NZÉRÉKORÉ – En marge de l’inauguration, ce mardi 13 janvier 2026, d’entrepôts destinés au stockage du matériel électoral à N’Zérékoré, le ministre de l’Administration du Territoire et de la Décentralisation, Ibrahima Khalil Condé, a tenu un discours marqué par de graves accusations portant sur la gestion passée des fonds électoraux.
Selon le ministre, la Commission électorale nationale indépendante (CENI), aujourd’hui dissoute, aurait bénéficié à plusieurs reprises de financements publics destinés à la construction d’infrastructures de stockage dans les régions administratives du pays, sans que ces projets n’aboutissent. Il a affirmé que dès 2010, des ressources financières conséquentes avaient été mobilisées à cet effet.
« Les magasins que nous inaugurons aujourd’hui ont été financés à trois reprises par le passé. En 2010, la CENI avait reçu des fonds pour construire des entrepôts dans les huit régions administratives, à raison de quatorze milliards cinq cent millions de francs guinéens par région. Pourtant, ces infrastructures n’ont jamais été réalisées », a déclaré Ibrahima Khalil Condé, évoquant un détournement présumé des fonds alloués.
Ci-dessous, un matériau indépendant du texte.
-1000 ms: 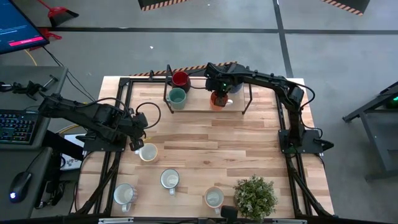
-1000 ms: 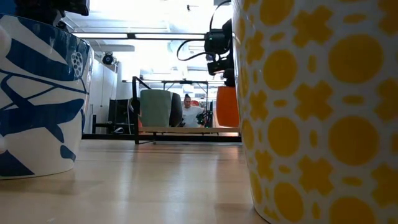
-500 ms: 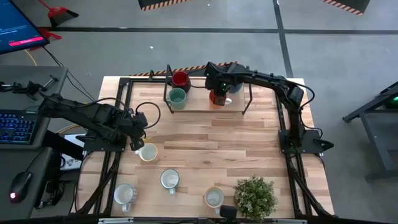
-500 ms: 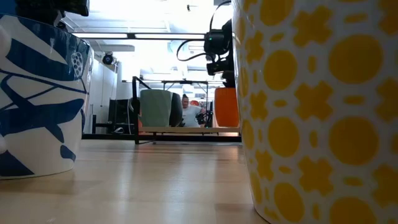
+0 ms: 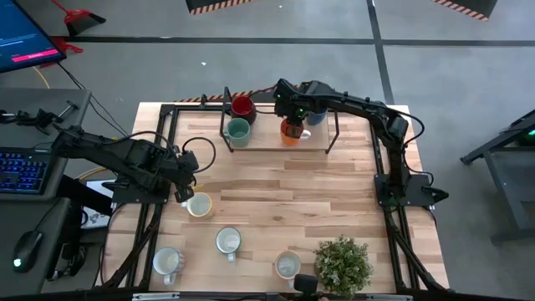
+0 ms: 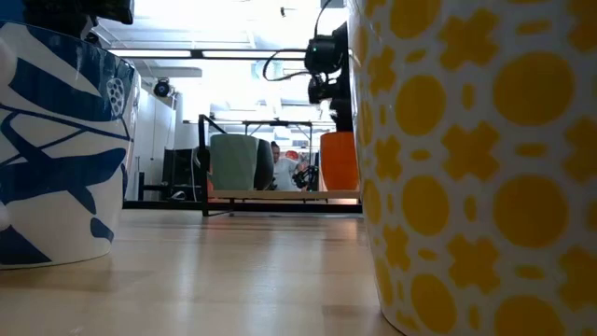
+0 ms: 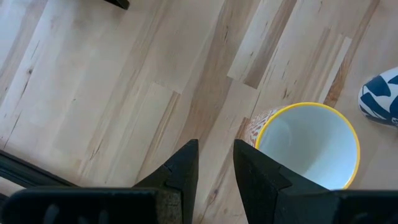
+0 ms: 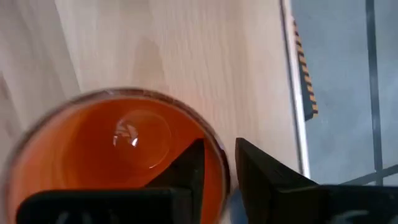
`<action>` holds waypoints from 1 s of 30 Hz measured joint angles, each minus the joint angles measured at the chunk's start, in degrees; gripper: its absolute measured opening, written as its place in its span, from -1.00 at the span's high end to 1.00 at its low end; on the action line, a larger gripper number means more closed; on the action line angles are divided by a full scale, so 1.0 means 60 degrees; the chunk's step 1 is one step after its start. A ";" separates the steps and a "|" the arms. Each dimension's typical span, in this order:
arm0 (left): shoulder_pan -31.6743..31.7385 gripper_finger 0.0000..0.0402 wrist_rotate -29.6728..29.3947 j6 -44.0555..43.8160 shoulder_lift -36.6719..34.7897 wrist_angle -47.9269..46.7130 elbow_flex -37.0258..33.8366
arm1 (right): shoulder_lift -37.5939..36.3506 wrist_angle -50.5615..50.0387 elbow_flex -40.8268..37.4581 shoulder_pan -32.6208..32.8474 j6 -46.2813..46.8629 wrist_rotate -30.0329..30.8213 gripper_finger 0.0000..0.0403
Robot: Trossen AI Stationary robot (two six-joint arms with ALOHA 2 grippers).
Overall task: Place coffee mugs
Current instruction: Put the orange mug on the shelf
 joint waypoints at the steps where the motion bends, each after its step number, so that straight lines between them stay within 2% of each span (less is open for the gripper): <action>1: 0.0002 0.55 0.0000 0.0000 0.0000 0.0004 0.0000 | -0.0003 -0.0115 0.0186 0.0000 0.0000 -0.0013 0.67; 4: 0.0002 0.55 0.0000 0.0000 0.0000 0.0003 0.0000 | -0.0004 -0.0703 0.0763 0.0015 0.0001 -0.0101 0.67; 10: 0.0000 0.55 -0.0034 0.0000 0.0000 0.0003 0.0000 | -0.0007 -0.1856 0.1790 0.0018 0.0732 -0.0929 0.67; 18: 0.0000 0.55 -0.0169 0.0006 0.0001 0.0002 0.0000 | -0.0024 -0.3864 0.2424 0.0285 0.1788 -0.3142 0.67; 25: 0.0000 0.55 -0.0321 0.0004 0.0003 0.0003 0.0000 | -0.0009 -0.4531 0.1703 0.1040 0.1603 -0.2179 0.68; 30: 0.0000 0.55 -0.0321 0.0004 0.0000 0.0001 0.0000 | -0.0004 -0.4052 0.1044 0.1239 0.1595 -0.1641 0.81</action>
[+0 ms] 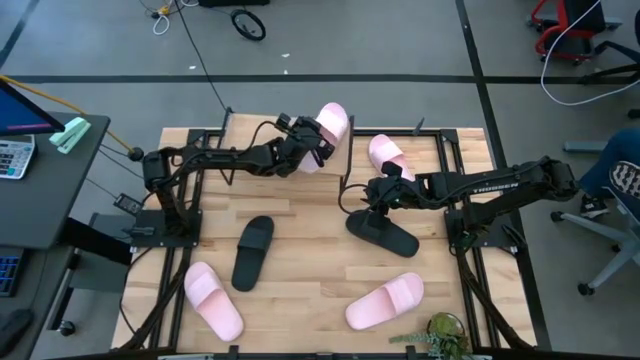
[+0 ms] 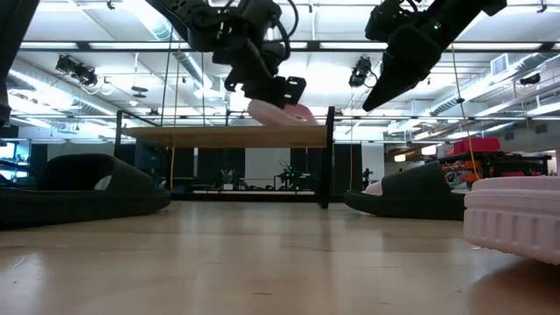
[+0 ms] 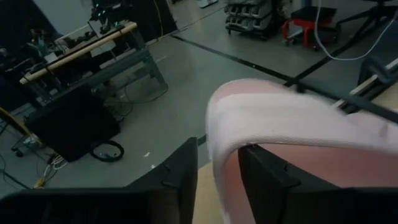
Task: Pick and place slides into the shelf
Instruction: Put the pink slipper on the shelf
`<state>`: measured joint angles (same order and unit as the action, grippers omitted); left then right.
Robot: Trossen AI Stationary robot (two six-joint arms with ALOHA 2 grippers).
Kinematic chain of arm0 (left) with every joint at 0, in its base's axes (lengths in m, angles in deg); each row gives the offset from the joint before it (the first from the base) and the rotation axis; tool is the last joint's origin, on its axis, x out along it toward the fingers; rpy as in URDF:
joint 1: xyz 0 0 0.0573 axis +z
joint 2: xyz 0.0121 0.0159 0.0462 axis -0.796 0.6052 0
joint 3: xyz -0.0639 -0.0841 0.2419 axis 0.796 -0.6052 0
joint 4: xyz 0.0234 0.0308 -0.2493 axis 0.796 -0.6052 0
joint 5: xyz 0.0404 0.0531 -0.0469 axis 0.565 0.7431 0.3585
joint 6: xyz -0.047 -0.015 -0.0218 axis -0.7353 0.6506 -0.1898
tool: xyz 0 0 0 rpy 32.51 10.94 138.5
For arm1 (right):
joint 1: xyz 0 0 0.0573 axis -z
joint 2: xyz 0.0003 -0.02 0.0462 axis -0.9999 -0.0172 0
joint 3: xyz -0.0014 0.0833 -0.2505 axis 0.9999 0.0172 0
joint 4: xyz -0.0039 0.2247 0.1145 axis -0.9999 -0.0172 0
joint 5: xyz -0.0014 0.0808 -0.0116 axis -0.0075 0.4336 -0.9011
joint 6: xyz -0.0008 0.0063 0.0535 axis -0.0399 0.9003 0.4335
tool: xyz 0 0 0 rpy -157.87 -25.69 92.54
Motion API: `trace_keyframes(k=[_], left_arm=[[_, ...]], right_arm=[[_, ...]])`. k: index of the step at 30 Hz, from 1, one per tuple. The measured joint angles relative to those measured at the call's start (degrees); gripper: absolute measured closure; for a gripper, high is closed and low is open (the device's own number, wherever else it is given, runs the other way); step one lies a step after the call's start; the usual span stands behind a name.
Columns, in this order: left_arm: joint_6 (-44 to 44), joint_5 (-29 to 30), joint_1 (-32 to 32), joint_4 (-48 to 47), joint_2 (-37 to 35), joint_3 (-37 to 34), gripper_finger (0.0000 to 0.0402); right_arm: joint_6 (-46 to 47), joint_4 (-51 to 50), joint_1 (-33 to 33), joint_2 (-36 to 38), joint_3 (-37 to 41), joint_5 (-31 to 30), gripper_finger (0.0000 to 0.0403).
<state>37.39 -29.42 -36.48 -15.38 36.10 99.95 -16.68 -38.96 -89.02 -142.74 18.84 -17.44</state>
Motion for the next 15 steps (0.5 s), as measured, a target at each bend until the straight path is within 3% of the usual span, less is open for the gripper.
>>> trace_keyframes(k=[7,15], left_arm=[[5.58,0.24,-3.06,-0.99,-1.28,0.02,0.0252],[5.72,0.24,-3.06,-5.51,-1.50,0.02,0.0235]], right_arm=[[-0.27,0.02,0.00,0.00,0.00,0.00,0.0270],[0.12,0.13,0.00,0.00,0.00,0.00,0.0270]])
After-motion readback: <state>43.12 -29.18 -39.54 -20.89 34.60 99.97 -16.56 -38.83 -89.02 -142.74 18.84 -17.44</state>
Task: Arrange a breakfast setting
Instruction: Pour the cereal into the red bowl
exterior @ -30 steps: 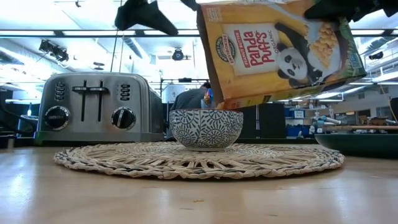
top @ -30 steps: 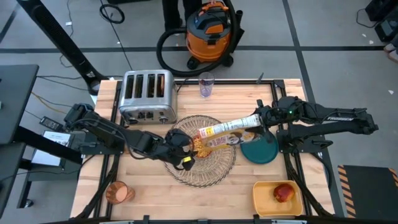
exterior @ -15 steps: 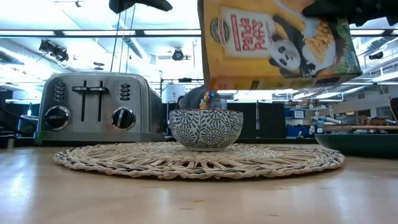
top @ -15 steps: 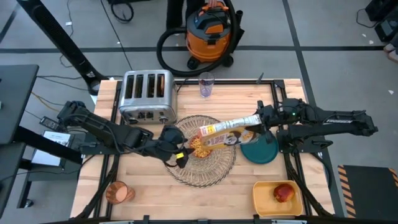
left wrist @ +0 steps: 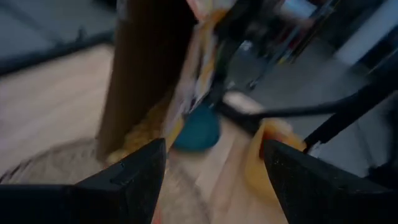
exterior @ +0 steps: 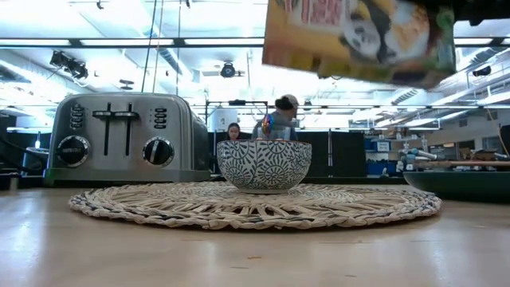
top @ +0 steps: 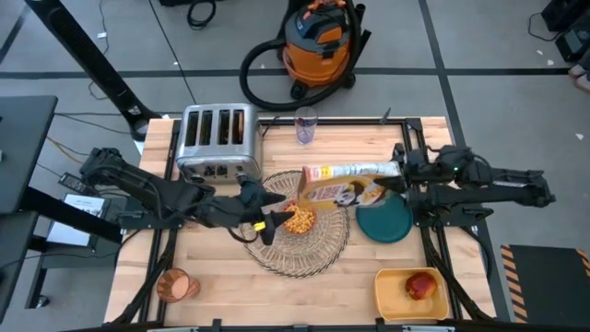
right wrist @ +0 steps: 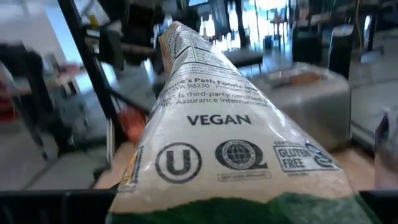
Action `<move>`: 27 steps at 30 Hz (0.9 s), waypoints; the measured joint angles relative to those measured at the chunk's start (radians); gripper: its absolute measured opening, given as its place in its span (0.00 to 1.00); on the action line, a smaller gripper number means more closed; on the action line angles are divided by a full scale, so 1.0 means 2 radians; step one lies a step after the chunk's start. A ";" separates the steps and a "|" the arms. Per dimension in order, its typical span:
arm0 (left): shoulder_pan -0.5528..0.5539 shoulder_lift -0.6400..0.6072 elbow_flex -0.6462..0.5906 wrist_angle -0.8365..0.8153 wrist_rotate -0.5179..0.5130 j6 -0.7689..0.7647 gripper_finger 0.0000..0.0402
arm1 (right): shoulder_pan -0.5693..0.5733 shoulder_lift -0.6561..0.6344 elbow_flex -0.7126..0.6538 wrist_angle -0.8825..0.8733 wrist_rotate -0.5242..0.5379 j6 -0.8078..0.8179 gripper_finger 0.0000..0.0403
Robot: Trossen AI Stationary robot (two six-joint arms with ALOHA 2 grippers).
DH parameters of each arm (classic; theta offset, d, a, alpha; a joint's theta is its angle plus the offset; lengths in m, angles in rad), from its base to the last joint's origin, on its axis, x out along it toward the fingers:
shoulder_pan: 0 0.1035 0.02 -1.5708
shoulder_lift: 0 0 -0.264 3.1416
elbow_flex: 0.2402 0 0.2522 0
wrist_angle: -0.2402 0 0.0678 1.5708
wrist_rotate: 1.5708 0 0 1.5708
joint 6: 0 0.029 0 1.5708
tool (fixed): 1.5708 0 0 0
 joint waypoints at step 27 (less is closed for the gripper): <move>0.053 0.049 0.000 0.386 -0.012 0.294 0.79 | 0.020 0.072 0.001 0.446 0.018 0.106 0.41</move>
Le ministre est également revenu sur les difficultés rencontrées auparavant dans la gestion du matériel électoral, soulignant qu’en l’absence d’entrepôts adaptés, ces équipements étaient souvent entreposés dans des camps militaires après les scrutins.
« Après les élections, le matériel électoral était généralement transféré dans des garnisons militaires. Ayant moi-même exercé des fonctions de commandement dans plusieurs régions, je peux en témoigner », a-t-il expliqué, mettant en avant le changement opéré avec la mise en place de structures dédiées à la conservation et à l’entretien des équipements électoraux.
Ibrahima Khalil Condé a par ailleurs salué le travail de la Directrice générale des élections, qu’il a présentée comme une spécialiste du domaine, estimant que les nouveaux entrepôts répondent désormais aux standards requis. Selon lui, ces infrastructures modernes pourraient même servir de modèle à d’autres pays souhaitant s’inspirer de l’expérience guinéenne en matière d’organisation électorale.